The water from natural springs originates from an underground aquifer, and the likelihood of it coming into contact with radioactive material is significantly increased due to the geological characteristics of that area [35]. Bottled drinking water, as a result of its processing and extended shelf life, has a reduced level of radon activity, leading to a lesser annual effective dose for the population. The cancer risk is also very low for bottled drinking water as compared to the water from natural springs.

3.4. Comparison with Other Studies

The comparison of the radon concentration in the present study with worldwide values was carried out (

Table 3. Comparison of radon concentration with worldwide studies.

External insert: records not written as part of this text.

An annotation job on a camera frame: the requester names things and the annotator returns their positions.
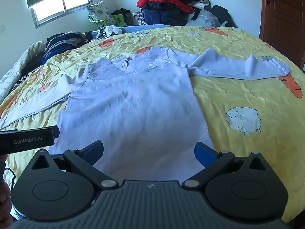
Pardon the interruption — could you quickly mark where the person's left hand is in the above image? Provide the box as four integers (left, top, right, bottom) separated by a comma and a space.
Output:
0, 182, 12, 223

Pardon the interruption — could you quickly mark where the black white striped cloth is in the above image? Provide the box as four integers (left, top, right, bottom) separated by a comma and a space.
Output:
10, 75, 27, 93

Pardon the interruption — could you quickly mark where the brown wooden door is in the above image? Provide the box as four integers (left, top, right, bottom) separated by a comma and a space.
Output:
258, 0, 305, 72

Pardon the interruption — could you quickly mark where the clear plastic bag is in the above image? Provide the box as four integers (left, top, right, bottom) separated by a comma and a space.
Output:
188, 10, 222, 27

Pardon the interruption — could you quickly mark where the crumpled white plastic bag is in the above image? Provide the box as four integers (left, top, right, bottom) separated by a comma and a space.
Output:
96, 25, 122, 39

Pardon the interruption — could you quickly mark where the white printed quilt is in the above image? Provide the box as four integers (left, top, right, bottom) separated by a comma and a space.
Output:
0, 40, 48, 108

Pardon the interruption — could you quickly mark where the blue knitted blanket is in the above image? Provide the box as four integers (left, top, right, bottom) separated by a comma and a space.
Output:
92, 24, 172, 40

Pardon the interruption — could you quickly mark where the black cloth bundle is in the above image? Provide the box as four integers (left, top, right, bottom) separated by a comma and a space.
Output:
111, 8, 131, 18

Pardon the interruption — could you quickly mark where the black cable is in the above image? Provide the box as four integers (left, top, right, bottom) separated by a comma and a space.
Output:
3, 168, 17, 187

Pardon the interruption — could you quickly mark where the green plastic chair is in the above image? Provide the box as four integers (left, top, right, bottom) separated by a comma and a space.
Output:
89, 14, 128, 30

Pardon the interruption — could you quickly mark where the navy padded jacket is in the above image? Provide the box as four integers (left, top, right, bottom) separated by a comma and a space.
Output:
142, 3, 191, 27

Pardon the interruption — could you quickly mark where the black bag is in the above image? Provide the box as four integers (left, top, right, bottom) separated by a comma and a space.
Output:
211, 5, 236, 28

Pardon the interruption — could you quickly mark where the grey floral pillow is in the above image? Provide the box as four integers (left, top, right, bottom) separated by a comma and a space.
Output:
86, 1, 116, 27

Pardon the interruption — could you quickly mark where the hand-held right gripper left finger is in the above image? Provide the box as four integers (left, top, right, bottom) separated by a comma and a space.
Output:
27, 140, 120, 192

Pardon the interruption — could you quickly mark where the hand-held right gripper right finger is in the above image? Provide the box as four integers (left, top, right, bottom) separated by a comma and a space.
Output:
182, 142, 275, 192

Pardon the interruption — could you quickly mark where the window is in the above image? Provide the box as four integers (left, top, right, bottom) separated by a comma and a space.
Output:
31, 0, 94, 29

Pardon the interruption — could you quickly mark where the stack of folded dark clothes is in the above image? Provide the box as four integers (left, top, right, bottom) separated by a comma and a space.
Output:
42, 31, 96, 65

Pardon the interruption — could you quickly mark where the yellow carrot print quilt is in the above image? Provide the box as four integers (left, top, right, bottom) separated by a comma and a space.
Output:
0, 25, 305, 223

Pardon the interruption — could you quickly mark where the black white checked cloth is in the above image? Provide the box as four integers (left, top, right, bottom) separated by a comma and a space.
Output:
132, 11, 148, 26

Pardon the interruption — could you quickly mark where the black padded jacket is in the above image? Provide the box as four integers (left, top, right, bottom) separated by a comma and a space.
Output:
145, 2, 177, 11

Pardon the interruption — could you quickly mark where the light purple long-sleeve shirt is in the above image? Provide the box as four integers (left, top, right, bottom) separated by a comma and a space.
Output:
0, 46, 291, 183

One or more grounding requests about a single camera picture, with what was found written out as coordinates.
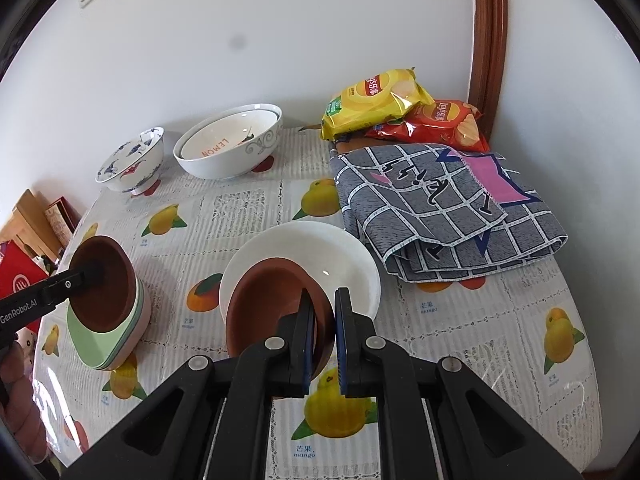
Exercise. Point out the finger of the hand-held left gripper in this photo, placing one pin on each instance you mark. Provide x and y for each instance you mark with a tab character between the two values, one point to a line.
75	280

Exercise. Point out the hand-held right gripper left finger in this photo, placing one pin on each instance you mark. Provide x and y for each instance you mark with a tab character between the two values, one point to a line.
307	340

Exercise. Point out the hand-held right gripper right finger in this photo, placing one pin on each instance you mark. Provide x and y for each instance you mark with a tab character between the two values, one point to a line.
341	340

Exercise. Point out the small brown dish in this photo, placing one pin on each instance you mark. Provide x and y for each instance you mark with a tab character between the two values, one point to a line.
105	305
270	305

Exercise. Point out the light green plate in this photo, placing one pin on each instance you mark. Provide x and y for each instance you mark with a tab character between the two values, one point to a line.
87	340

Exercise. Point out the pink plate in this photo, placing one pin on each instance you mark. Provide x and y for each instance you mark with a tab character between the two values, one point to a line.
140	332

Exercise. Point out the light blue plate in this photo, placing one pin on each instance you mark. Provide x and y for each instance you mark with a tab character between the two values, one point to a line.
131	342

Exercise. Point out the plain white bowl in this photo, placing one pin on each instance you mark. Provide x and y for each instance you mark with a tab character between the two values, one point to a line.
320	250

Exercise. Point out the person's left hand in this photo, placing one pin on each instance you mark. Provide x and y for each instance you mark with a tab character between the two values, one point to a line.
25	400

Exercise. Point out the patterned cardboard box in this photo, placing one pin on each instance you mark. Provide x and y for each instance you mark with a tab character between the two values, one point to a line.
62	215

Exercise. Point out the blue and white patterned bowl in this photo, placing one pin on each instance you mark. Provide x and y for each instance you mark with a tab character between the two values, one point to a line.
135	170

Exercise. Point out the fruit printed tablecloth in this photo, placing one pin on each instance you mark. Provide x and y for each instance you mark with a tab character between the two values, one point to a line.
200	220

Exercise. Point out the grey checked cloth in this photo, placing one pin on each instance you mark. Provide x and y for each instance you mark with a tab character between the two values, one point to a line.
425	220

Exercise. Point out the white bowl orange lettering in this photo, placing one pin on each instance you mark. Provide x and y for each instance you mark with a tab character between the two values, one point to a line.
220	132

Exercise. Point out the red chip bag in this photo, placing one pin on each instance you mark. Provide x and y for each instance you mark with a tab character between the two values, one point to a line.
440	125

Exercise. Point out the yellow chip bag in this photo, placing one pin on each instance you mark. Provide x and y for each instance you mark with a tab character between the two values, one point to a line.
370	100

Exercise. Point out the brown wooden door frame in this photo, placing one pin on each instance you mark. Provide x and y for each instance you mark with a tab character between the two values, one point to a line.
490	35

Other Studies	Radon Concentration (BqL−1)	References
Romania	11.4	[36]
Brazil	15.4	[37]
Saudi-Arabia	1.16	[38]
India	19.7	[39]
Iraq	1.15	[40]
Croatia	4.1	[41]
Canada	0.8	[42]
Nigeria	9.7	[43]
Gilgit (Pakistan)	250	[44]
Present Study (AJK)	7.86	-

). In Bagh, Kashmir, a radon concentration of 7.86 Bq/L was found in the present study. This value is somewhat higher than what has been reported in certain countries, but it is still lower than in other areas. The levels of radon concentration in the present study are higher compared to those in Saudi Arabia, Iraq, Croatia, and Canada. On the other hand, Romania, Brazil, India, and Nigeria have reported higher radon concentrations compared to this work. In Romania, Brazil, and India, the radon levels were found to be considerably higher, whereas Nigeria had a slightly elevated radon concentration. Interestingly, Gilgit, another region in Pakistan, showed a significantly higher radon concentration, emphasizing the variations that exist within the same country. This analysis highlights the importance of conducting radon assessments specific to each location, as there are notable variations in radon levels across different regions.

3.5. Strengths and Limitations

The strengths of this study include the evaluation of radon levels in natural spring water and bottled water, and the health hazards and carcinogenic effects associated with radon gas. Additionally, this research establishes a baseline for the radon levels in the study area. A deeper understanding of the factors affecting Rn levels requires us to examine measured concentrations against additional geological parameters, such as geology, soil type, and radionuclide parameters in water, which is considered as a limitation of this study and will be investigated in future analyses.

4. Conclusions

The aim of this study was to assess radon level in natural spring water in the Bagh district using an active (RAD7) method. The average radon concentration was used to determine spatial distribution and health hazards. The results showed that the maximum radon concentration was 30.06 ± 3.7 Bq/L in S22 and the lowest was 0.28 ± 0.1 Bq/L in Sample 12, with an average of 7.86 ± 2.3 Bq/L. Radon levels in drinking water can vary depending on geography and time, including active plate tectonics, underlying geology, mineral composition, soil texture, and climate. The average radon concentration in S4, S20, S21, S22, S24, S26, and S27 samples is above the US-EPA’s 11 Bq/L standard, which could be attributed to seismic activity, landslides, or the underlying geology. The investigation found that natural spring water had a higher radon level and effective annual dose than bottled drinking water because water from subterranean aquifers increases the risk of contact with radioactive substances. The bottled drinking water posed no carcinogenic risk while more than 50% of the natural spring water samples exceeded the risk limit. This paper provides a baseline for radon levels in drinking water of Bagh district and concludes that prolonged radon exposure may affect the health of some individuals in the Bagh area consuming the water from natural springs. To better understand the dynamics of radon concentrations, we recommend constant radon monitoring in the area.